Lo definiscono in molti modi e con vari appellativi: da capo della corrente thailandese del Pd a guru; da stratega dei vari organigrammi a gran ciambellano. Insomma, una sorta di perenne suggeritore e consigliere. Comunque sia, si tratta di un politico raffinato che antepone sempre la riflessione e l’elaborazione al mero ed arido pragmatismo. Ma, al contempo, conserva una straordinaria attenzione al potere, ai suoi mille gangli e, da raffinato figlio della tradizione comunista e gramsciana, un’indole innata a condurre, pianificare e costruire gli algoritmi per conto di tutti. Parliamo, come ovvio, dell’amico Goffredo Bettini.

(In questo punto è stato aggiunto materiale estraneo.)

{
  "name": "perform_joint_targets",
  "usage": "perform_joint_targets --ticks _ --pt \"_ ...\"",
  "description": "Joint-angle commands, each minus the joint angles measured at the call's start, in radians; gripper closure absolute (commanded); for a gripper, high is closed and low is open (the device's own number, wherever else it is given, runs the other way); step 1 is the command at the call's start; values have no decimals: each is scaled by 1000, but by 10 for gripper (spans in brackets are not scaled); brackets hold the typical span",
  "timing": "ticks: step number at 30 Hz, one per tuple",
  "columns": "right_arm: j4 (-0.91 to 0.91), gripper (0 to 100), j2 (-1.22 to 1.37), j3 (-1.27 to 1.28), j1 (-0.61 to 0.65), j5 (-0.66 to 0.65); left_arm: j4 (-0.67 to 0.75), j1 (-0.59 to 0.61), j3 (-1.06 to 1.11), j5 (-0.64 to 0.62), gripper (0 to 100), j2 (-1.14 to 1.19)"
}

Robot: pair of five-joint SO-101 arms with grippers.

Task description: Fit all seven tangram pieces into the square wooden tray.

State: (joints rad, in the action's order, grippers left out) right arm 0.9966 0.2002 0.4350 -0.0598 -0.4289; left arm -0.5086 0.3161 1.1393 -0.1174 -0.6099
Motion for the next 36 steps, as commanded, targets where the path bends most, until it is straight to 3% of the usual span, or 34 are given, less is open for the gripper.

E, leggendo le ultime interviste rilasciate dal Nostro, non possiamo non soffermarci su come intende ricostruire l’alleanza progressista. O quella del ‘campo largo’ o, come dicono alcuni, quella del ‘Fronte popolare’. Quella che un tempo si chiamava semplicemente centro sinistra. E, in mezzo a mille proposte e suggestioni, quello che colpisce di più è come Bettini intende dar vita e riorganizzare la gamba centrista, o moderata o liberale. L’ultima in ordine di tempo è quella di stabilizzare, accanto al polo del Pd e a quello dei 5 stelle anche questo polo. Ovvero, come lo definisce sempre il Nostro, “un polo libertario, liberale, moderato in quanto modernizzatore”. Indicando, come da copione, anche il nome e il cognome del possibile federatore di questo fantomatico polo. E cioè, a scorrere l’elenco, tra i vari anche quello di Alessandro Onorato, assessore del Comune di Roma, capo della lista civica a sostegno del sindaco Gualtieri. Ma davvero?!
Una proposta e un progetto che rientrano perfettamente nello stile di chi concepisce una coalizione in chiave tolemaica. Ovvero, esiste l’azionista di riferimento, il partito cardine della coalizione, il perno decisivo dell’alleanza a cui si aggiungono o una serie di cespugli o di partiti o di movimenti che, però, devono ricevere il timbro finale del dominus. Nel caso specifico, il Partito democratico.
Tradotto in termini più chiari ed espliciti, il Nostro – seguendo con rara coerenza, trasparenza e lungimiranza la sua tradizione politica – indica il perimetro della coalizione, ne definisce i contenuti e, soprattutto, indica i potenziali protagonisti di questa operazione. E, per entrare ancora più nei dettagli, giustamente individua anche il potenziale federatore di un fantomatico polo centrista, libertario, modernizzante e vagamente liberale.
Ecco perché, e senza infierire ulteriormente su questo versante, è facile arrivare al punto finale di questa concezione. Che, peraltro, non è affatto una novità ma riassume la miglior tradizione comunista, gramsciana e togliattiana del nostro paese. Quella che storicamente veniva definita come “la via italiana al comunismo”. E quella che Veltroni ha sempre definito come una esperienza diversa ed innovativa rispetto alla vecchia e tradizionale esperienza del comunismo internazionale.
Per queste ragioni, semplici ma essenziali, non possiamo che arrivare a trarre le debite conseguenze. Ovvero, il polo o il luogo o il partito o il movimento centrista di cui il campo largo ha bisogno può decollare e consolidarsi ad una sola condizione: che venga respinta al mittente la concezione che viene quasi quotidianamente distillata dai Bettini di turno. Quello, semmai, è il modo migliore per consolidare il polo della sinistra in tutte le sue multiformi espressioni e spingere l’elettorato centrista e moderato a votare altri. Perché non sono i cespugli inventati a tavolino, i piccoli partiti personali come quelli di Renzi e di Calenda e i federatori scelti nella propria cerchia e sotto la propria tutela ad attrarre il vasto, composito ed articolato elettorato centrista nel nostro paese. Quello, come ovvio, guarda e vota i partiti che autenticamente e pubblicamente declinano, coltivano e praticano un progetto centrista e perseguono una vera e credibile ‘politica di centro’. Piaccia o non piaccia ai Bettini di turno.